The task —
Leave out the pictures and set down the rest of the listing below word for word.
═════ Dataset content
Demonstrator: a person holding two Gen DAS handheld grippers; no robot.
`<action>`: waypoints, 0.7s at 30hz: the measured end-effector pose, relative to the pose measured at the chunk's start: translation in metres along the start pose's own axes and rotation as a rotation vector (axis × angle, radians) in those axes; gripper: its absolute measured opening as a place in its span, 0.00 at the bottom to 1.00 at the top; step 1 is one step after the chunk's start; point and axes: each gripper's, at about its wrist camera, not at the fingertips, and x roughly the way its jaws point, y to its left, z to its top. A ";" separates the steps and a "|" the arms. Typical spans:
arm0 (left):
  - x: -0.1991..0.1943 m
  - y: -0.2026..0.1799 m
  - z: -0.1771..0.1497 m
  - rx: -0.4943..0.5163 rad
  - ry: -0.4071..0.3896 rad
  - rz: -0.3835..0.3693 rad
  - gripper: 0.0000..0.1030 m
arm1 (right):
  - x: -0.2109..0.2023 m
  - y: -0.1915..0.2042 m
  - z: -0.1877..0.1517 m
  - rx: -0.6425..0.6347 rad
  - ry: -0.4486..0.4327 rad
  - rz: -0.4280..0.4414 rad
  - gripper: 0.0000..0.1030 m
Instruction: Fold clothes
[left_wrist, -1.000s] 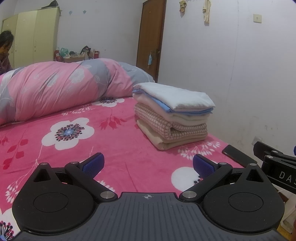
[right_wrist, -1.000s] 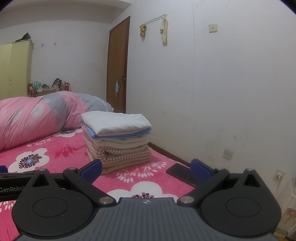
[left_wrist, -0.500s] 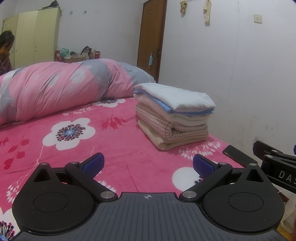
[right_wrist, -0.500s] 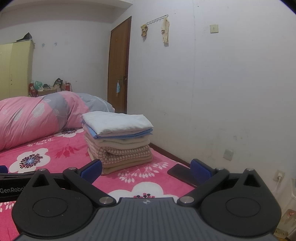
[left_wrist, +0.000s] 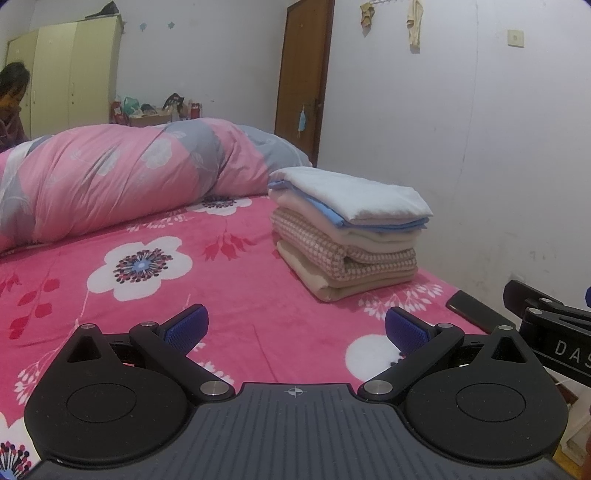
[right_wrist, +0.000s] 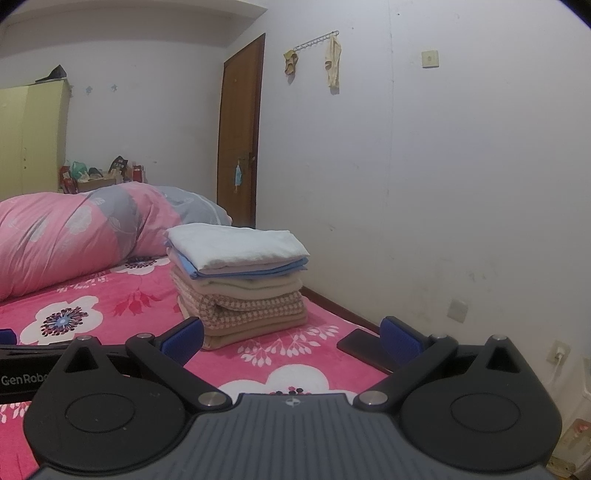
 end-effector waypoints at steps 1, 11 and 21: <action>0.000 0.000 0.000 0.000 0.000 0.000 1.00 | 0.000 0.000 0.000 0.000 0.000 0.000 1.00; 0.002 0.002 0.000 -0.004 0.005 0.002 1.00 | 0.002 0.003 -0.001 -0.001 0.005 0.000 1.00; 0.001 0.005 0.000 -0.007 0.005 -0.002 1.00 | 0.002 0.004 -0.002 -0.005 0.007 -0.001 1.00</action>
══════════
Task result —
Demonstrator: a person holding two Gen DAS handheld grippers; no robot.
`<action>`: waypoints, 0.7s at 30hz: the measured end-effector pose, relative to the pose measured at the chunk's start: translation in metres along the start pose's own axes and rotation as a rotation vector (axis × angle, radians) in those axes; gripper: its absolute measured opening as a place in its span, 0.00 at the bottom to 1.00 at the top; step 1 is one step after the chunk's start; point and axes: each gripper's, at about its wrist camera, not at the fingertips, and x roughly the way its jaws point, y to its left, z to its top. A ";" separates the steps and a "|" the arms. Typical spans:
arm0 (left):
  - x: -0.1991..0.1943 m
  - y: -0.2026..0.1799 m
  - z: -0.1771..0.1497 m
  - rx: -0.4943..0.5163 rad
  - ry: -0.4071..0.3896 rad
  - rz: -0.3835..0.3693 rad
  - gripper: 0.0000..0.1030 m
arm1 (right):
  - x: -0.2109..0.2023 m
  - y: -0.1915..0.2042 m
  - z: -0.1877..0.1517 m
  - rx: -0.6425..0.6347 rad
  - ry: -0.4486..0.4327 rad
  - rz: -0.4280..0.4414 rad
  - gripper: 0.0000..0.1030 m
Instruction: Fold clothes
[left_wrist, -1.000s] 
[right_wrist, -1.000s] 
[left_wrist, -0.500s] 
[right_wrist, -0.500s] 
[left_wrist, +0.000s] 
[right_wrist, +0.000s] 
 end-effector waypoints at steps 1, 11 and 21: <action>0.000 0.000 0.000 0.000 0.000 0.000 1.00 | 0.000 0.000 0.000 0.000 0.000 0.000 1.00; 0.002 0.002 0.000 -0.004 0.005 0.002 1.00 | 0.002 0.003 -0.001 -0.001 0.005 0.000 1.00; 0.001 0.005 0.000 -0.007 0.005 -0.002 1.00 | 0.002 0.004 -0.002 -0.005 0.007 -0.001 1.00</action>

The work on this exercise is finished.